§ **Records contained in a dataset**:

-- Opening Marker --

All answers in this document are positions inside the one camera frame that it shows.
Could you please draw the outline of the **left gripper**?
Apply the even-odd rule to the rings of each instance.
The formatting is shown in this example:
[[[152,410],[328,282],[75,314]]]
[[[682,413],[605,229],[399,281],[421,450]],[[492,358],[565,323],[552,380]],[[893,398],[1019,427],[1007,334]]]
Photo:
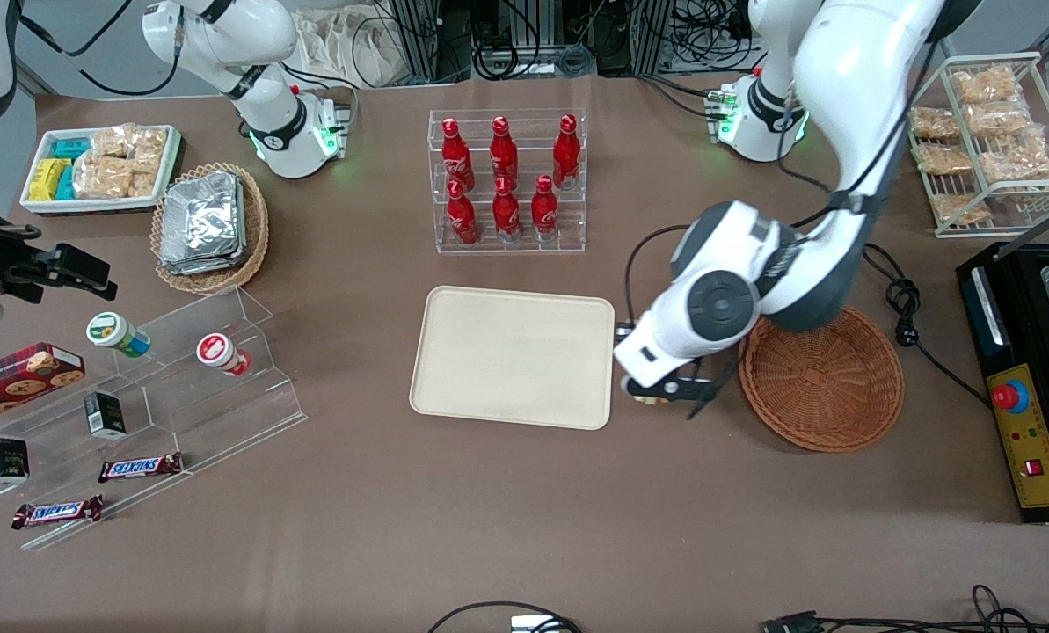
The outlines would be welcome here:
[[[697,357],[709,355],[710,341],[680,320],[640,320],[614,347],[614,360],[625,370],[622,391],[639,402],[707,404],[718,397],[718,382],[709,378],[670,375]]]

-- Closing Marker --

§ **Work to complete**:
Find the word "this" in the entries, and copy every line it shows up in.

§ **Your solution**:
All answers in this document are positions inside the one camera frame that it shows.
The formatting is shown in this example:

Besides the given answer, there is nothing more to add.